The Russian invasion of Ukraine has caused about $2.6 billion worth of damage to the country’s heritage and cultural sites, a United Nations (UN) agency said on Monday.
On 24th February 2022, Russia invaded and occupied parts of Ukraine in a major escalation of the Russo-Ukrainian war, which began in 2014. The invasion has resulted in tens of thousands of deaths on both sides, and instigated Europe’s largest refugee crisis since World War II.
About eight million Ukrainians were displaced within their country by last June, and more than 8.1 million had fled the country by March this year.
UN’s Educational, Scientific and Cultural Organisation (UNESCO) said that culture, tourism, sports and entertainment have lost a combined $15.1 billion in revenues to the war.
Close to 250 monuments have either been damaged or completely destroyed, mostly in the east of the country, it said.
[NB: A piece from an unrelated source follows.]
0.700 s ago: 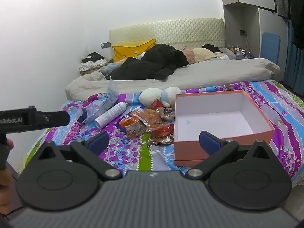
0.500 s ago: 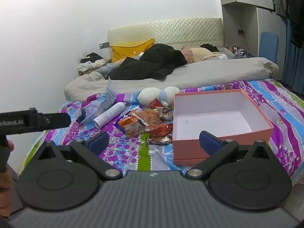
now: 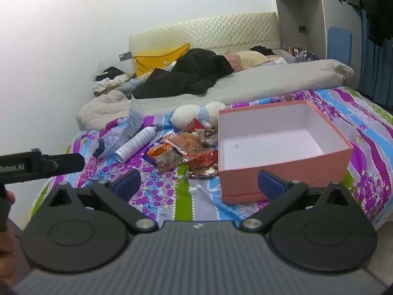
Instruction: Organize snacks
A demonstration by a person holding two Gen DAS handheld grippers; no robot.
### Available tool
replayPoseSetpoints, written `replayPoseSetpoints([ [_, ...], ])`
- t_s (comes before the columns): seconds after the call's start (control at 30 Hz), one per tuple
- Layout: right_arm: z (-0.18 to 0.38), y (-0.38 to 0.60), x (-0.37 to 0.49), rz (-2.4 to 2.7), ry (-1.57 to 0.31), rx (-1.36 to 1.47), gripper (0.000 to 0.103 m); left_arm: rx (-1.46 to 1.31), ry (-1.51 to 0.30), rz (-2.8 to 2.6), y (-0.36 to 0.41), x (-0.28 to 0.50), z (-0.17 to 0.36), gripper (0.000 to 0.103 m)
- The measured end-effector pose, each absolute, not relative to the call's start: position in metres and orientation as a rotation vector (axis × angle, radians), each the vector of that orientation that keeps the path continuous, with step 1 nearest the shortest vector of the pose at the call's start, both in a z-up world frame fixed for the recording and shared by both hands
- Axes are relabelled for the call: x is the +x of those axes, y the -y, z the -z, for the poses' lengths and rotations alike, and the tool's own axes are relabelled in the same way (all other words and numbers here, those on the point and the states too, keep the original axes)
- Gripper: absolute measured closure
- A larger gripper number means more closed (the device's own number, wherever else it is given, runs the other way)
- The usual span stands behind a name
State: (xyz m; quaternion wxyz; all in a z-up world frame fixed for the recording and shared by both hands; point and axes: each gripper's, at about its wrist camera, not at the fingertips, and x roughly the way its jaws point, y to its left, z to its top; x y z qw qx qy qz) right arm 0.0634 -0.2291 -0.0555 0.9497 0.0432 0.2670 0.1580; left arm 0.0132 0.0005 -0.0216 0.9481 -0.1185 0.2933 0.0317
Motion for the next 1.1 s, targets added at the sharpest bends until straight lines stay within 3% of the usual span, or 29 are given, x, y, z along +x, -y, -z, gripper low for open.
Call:
replayPoseSetpoints([
  [1.1, 0.078, 0.224, 0.070, -0.334, -0.593, 0.056, 0.000, -0.241, -0.654, -0.055, -0.013, 0.031, 0.047, 0.000],
])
UNESCO Director-General, Audrey Azoulay, who visited Ukraine on Monday, said around $6.9 billion was needed to repair the damage and get the sectors back on their feet.
“We will help the Ukrainian authorities draw up a national reconstruction plan for the culture sector,” she said.
Seven cultural sites and one natural site in Ukraine are on UNESCO’s World Heritage List including, as of this year, the historic city centre of Odesa in the southwest, which has been largely spared damage in the conflict.
Sixteen other sites are on UNESCO’s tentative world heritage sites list, awaiting a formal application by the government in Kyiv to be given World Heritage status.
They include the centre of Chernigiv in northern Ukraine, which sustained heavy damage during a Russian siege in the early months of the conflict.